Activity:
Having read the material, return every line of it exactly.

Input data:
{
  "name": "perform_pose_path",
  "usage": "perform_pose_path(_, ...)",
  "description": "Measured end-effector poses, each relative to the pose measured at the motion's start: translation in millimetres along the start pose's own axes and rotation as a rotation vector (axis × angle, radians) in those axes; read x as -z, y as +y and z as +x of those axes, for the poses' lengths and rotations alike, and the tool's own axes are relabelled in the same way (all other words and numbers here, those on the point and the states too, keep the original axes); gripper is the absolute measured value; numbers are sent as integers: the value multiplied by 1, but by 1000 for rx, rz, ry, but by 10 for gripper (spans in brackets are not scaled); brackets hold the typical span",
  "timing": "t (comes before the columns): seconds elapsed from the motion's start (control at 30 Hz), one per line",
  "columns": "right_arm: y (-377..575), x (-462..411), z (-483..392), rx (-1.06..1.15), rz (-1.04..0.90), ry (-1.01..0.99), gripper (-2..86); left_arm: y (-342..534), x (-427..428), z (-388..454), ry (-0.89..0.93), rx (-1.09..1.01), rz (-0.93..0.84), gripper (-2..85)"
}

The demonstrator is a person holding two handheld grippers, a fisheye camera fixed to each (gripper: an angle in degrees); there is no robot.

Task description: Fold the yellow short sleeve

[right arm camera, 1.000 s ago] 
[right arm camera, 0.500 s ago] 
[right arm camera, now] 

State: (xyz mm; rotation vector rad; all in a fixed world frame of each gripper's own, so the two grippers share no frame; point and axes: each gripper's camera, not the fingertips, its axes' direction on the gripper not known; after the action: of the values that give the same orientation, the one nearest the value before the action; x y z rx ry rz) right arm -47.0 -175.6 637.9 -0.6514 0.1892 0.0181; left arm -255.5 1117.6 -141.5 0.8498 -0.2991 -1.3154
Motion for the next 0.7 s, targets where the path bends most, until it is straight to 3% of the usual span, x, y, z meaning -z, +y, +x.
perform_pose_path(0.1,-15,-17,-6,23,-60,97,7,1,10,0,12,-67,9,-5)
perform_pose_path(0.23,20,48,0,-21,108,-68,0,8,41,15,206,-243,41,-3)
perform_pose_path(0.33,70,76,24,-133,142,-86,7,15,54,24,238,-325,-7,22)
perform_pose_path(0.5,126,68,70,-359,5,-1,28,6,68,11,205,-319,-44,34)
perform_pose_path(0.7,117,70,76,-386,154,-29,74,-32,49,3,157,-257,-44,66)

Your response:
{
  "name": "perform_pose_path",
  "usage": "perform_pose_path(_, ...)",
  "description": "Measured end-effector poses, each relative to the pose measured at the motion's start: translation in millimetres along the start pose's own axes and rotation as a rotation vector (axis × angle, radians) in those axes; read x as -z, y as +y and z as +x of those axes, for the poses' lengths and rotations alike, and the tool's own axes are relabelled in the same way (all other words and numbers here, those on the point and the states too, keep the original axes); gripper is the absolute measured value; numbers are sent as integers: the value multiplied by 1, but by 1000 for rx, rz, ry, but by 10 for gripper (spans in brackets are not scaled); brackets hold the typical span",
  "timing": "t (comes before the columns): seconds elapsed from the motion's start (control at 30 Hz), one per line",
  "columns": "right_arm: y (-377..575), x (-462..411), z (-483..392), rx (-1.06..1.15), rz (-1.04..0.90), ry (-1.01..0.99), gripper (-2..86); left_arm: y (-342..534), x (-427..428), z (-388..454), ry (-0.89..0.93), rx (-1.09..1.01), rz (-0.93..0.84), gripper (-2..85)"
}

The demonstrator is a person holding two handheld grippers, a fisheye camera fixed to each (gripper: an angle in degrees); there is no robot.

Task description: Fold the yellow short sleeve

[right arm camera, 1.000 s ago] 
[right arm camera, 0.500 s ago] 
[right arm camera, now] 

State: (xyz mm; rotation vector rad; all in a fixed world frame of each gripper's own, so the two grippers share no frame; point and axes: each gripper's camera, not the fingertips, its axes' direction on the gripper not known; after the action: of the values that give the same orientation, the one nearest the value before the action; x y z rx ry rz) right arm -47.0 -175.6 637.9 -0.6514 0.1892 0.0181; left arm -255.5 1117.6 -141.5 0.8498 -0.2991 -1.3154
Motion for the next 0.7 s, targets where the path bends most, until it is straight to 3% of the usual span, x, y, z meaning -z, +y, +x.
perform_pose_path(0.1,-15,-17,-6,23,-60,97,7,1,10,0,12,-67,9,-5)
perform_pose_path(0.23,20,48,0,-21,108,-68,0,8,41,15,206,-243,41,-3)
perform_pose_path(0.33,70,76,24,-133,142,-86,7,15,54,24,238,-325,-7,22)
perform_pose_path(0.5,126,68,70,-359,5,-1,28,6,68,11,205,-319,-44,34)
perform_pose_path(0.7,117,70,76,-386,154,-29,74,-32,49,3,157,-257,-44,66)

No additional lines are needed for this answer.